Feinsinger offers practical workarounds for the Western Slope cook. Eat them raw, like arugula in a salad, and chew well. Chop them up and wait forty minutes before cooking to let the enzyme do its job. Sprinkle mustard powder or add daikon radishes to your cooked greens to supply the missing enzyme. If you’re making a green smoothie, stick to raw. And be careful with frozen vegetables — they’re flash-cooked before freezing, so you need to apply those same strategies if you’re relying on the freezer aisle.
What about supplements? Feinsinger points out that studies show the bioavailability of sulforaphane is dramatically lower in supplements like BroccoMax compared to fresh broccoli sprouts. He suggests growing your own sprouts in a special jar. It’s simple. It’s cheap. It beats buying pills that might not work.

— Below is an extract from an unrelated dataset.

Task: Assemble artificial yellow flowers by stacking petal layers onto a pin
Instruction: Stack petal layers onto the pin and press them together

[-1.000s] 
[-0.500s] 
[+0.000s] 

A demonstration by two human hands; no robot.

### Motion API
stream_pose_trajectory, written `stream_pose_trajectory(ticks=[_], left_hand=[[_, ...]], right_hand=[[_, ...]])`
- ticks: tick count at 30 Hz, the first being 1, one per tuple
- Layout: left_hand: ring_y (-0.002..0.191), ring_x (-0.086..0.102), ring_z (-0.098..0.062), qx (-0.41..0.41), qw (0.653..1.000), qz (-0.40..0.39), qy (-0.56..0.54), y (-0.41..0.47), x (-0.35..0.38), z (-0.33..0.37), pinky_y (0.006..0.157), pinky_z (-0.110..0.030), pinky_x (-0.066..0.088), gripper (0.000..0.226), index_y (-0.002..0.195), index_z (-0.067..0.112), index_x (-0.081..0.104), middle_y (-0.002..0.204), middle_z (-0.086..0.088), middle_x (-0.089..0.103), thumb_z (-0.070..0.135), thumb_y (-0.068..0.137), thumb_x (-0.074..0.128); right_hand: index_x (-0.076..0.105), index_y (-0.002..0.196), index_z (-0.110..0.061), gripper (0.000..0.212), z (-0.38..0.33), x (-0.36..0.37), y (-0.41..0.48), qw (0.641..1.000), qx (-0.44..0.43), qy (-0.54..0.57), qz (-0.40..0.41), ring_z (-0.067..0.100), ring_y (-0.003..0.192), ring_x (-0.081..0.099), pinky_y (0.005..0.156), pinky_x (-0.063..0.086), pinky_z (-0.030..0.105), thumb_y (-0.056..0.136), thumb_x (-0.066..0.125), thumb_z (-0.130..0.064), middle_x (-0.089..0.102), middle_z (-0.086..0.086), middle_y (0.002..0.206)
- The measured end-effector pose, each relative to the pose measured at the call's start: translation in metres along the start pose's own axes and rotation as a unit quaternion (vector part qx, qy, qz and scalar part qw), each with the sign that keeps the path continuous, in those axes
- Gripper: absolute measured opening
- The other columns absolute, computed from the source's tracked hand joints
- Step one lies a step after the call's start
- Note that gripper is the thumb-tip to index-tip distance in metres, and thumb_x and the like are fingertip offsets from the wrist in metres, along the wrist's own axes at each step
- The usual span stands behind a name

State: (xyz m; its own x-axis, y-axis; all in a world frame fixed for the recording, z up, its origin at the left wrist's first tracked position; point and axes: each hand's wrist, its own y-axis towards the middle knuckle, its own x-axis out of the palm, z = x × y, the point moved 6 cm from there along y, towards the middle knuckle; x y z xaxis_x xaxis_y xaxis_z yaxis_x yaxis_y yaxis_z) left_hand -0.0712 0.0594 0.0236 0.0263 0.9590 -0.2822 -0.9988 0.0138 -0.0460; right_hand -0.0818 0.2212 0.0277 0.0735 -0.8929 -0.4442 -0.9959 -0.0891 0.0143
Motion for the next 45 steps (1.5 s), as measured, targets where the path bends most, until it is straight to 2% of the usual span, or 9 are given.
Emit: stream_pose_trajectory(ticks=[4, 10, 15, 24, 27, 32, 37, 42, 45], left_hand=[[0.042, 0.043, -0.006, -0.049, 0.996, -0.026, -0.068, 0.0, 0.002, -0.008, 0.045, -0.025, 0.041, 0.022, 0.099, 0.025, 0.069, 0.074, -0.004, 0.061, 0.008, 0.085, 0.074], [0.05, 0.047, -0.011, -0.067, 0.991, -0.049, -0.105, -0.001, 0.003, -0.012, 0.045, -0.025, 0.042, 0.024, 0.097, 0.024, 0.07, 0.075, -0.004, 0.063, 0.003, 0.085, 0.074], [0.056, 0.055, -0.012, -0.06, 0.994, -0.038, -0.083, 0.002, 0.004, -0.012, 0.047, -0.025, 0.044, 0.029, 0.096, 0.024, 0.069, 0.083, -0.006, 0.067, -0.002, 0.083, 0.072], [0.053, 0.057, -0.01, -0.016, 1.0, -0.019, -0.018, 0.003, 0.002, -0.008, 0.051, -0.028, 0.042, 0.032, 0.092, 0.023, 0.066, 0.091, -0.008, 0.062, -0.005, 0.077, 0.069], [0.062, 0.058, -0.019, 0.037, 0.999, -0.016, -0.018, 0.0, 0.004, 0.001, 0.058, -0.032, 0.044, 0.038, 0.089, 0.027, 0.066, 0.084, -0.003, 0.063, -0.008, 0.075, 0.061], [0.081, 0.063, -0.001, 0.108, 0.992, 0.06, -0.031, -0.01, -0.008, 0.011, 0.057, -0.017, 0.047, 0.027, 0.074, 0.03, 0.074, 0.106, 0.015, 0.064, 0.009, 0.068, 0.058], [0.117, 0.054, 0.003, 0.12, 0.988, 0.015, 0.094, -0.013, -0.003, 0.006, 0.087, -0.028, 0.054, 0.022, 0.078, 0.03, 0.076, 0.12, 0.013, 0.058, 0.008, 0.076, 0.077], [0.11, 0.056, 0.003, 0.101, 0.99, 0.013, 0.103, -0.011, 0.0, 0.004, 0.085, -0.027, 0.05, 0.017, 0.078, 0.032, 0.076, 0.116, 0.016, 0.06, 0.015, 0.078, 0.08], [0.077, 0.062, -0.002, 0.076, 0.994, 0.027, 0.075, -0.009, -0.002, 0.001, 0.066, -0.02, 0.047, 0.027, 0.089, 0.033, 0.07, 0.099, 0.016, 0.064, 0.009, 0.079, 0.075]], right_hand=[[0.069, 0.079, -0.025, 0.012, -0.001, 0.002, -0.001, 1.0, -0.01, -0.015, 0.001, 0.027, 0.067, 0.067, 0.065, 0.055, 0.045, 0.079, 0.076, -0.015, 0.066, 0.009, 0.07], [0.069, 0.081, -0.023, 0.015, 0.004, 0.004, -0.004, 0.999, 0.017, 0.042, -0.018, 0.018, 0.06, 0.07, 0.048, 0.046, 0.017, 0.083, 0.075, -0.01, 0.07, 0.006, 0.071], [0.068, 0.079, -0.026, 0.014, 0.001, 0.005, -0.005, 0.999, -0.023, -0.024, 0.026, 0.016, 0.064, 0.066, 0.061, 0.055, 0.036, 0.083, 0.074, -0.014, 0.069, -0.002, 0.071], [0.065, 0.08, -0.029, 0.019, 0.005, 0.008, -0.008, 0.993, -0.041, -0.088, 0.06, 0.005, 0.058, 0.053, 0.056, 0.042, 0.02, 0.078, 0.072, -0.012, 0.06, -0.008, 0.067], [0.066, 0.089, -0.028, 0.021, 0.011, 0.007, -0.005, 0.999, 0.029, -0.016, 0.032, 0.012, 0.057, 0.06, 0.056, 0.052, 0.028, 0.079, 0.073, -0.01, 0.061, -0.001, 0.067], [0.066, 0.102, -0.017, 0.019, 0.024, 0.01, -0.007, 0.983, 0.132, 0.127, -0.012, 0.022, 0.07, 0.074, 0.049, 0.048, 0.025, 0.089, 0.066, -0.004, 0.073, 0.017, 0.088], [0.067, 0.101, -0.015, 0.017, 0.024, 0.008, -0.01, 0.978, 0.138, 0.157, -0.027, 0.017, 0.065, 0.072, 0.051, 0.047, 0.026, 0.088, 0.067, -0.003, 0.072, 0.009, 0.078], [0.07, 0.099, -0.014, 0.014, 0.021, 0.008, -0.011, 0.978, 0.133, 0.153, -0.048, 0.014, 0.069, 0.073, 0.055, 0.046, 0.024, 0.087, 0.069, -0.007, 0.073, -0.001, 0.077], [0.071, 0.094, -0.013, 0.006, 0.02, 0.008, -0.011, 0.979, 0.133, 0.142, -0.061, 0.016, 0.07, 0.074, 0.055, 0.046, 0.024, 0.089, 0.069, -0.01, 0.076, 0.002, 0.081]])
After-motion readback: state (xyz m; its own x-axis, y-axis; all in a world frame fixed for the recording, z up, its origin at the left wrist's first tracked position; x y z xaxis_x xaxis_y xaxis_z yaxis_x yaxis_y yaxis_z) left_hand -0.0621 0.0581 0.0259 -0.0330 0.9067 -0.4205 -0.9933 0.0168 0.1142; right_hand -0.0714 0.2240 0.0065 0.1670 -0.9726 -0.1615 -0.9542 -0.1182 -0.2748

Not exactly rocket science, but it requires intention. Most of us grab whatever is on sale. This advice demands a shift in how we shop and prepare food. It’s about recognizing that the vegetable itself holds the power, provided we don’t cook the power out of it.
Picture a kitchen counter in Delta or Grand County. A bowl of raw kale sits next to a pot of boiling water. The choice is there. The science is clear. The question is whether we’re willing to wait those forty minutes, or chop those radishes finely, to get the benefit.